WHAT IS NEEDED:
Retype all of the data shown below, keeping every character the same.

SOURCE DATA:
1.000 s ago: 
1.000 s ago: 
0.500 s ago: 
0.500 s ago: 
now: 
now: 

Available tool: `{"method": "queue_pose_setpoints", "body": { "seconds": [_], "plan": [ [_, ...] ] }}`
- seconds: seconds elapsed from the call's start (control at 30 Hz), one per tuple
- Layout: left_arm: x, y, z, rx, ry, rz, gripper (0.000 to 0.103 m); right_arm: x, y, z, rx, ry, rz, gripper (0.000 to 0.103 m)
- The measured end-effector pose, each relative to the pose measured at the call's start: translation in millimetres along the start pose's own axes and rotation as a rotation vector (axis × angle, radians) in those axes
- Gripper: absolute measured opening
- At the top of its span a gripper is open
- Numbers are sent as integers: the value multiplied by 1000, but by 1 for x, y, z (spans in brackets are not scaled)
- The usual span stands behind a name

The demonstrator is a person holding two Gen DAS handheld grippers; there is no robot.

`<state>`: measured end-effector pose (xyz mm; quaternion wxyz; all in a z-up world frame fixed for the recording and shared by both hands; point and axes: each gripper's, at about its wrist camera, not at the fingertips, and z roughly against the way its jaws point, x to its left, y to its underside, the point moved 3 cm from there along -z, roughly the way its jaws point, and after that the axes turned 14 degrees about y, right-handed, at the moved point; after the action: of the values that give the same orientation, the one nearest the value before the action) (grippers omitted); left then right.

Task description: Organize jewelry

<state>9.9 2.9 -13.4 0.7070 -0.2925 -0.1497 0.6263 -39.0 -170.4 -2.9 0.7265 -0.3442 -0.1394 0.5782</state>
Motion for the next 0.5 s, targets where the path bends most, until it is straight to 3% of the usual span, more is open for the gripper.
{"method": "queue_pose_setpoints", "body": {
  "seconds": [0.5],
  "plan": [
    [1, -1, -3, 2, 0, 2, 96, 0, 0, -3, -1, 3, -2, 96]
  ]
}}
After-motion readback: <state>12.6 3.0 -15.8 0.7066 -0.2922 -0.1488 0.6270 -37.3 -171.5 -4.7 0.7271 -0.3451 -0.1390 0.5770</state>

EXPECTED ANSWER:
1.000 s ago: 
1.000 s ago: 
0.500 s ago: 
0.500 s ago: 
now: 
now: 

Available tool: `{"method": "queue_pose_setpoints", "body": { "seconds": [_], "plan": [ [_, ...] ] }}`
- seconds: seconds elapsed from the call's start (control at 30 Hz), one per tuple
- Layout: left_arm: x, y, z, rx, ry, rz, gripper (0.000 to 0.103 m); right_arm: x, y, z, rx, ry, rz, gripper (0.000 to 0.103 m)
- The measured end-effector pose, each relative to the pose measured at the call's start: translation in millimetres along the start pose's own axes and rotation as a rotation vector (axis × angle, radians) in those axes
- Gripper: absolute measured opening
- At the top of its span a gripper is open
- Numbers are sent as integers: the value multiplied by 1000, but by 1 for x, y, z (spans in brackets are not scaled)
- The usual span stands behind a name

The demonstrator is a person holding two Gen DAS handheld grippers; there is no robot.

`<state>`: measured end-effector pose (xyz mm; quaternion wxyz; all in a z-up world frame fixed for the recording and shared by both hands; point and axes: each gripper's, at about its wrist camera, not at the fingertips, and z roughly against the way its jaws point, x to its left, y to its underside, the point moved 3 cm from there along -z, roughly the way its jaws point, and after that the axes turned 14 degrees about y, right-handed, at the moved point; after the action: of the values that give the same orientation, the one nearest the value before the action) (grippers omitted); left then right.

Task description: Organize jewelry

<state>9.9 2.9 -13.4 0.7070 -0.2925 -0.1497 0.6263 -39.0 -170.4 -2.9 0.7265 -0.3442 -0.1394 0.5782</state>
Motion for the next 0.5 s, targets where the path bends most, until it is straight to 3% of the usual span, more is open for the gripper.
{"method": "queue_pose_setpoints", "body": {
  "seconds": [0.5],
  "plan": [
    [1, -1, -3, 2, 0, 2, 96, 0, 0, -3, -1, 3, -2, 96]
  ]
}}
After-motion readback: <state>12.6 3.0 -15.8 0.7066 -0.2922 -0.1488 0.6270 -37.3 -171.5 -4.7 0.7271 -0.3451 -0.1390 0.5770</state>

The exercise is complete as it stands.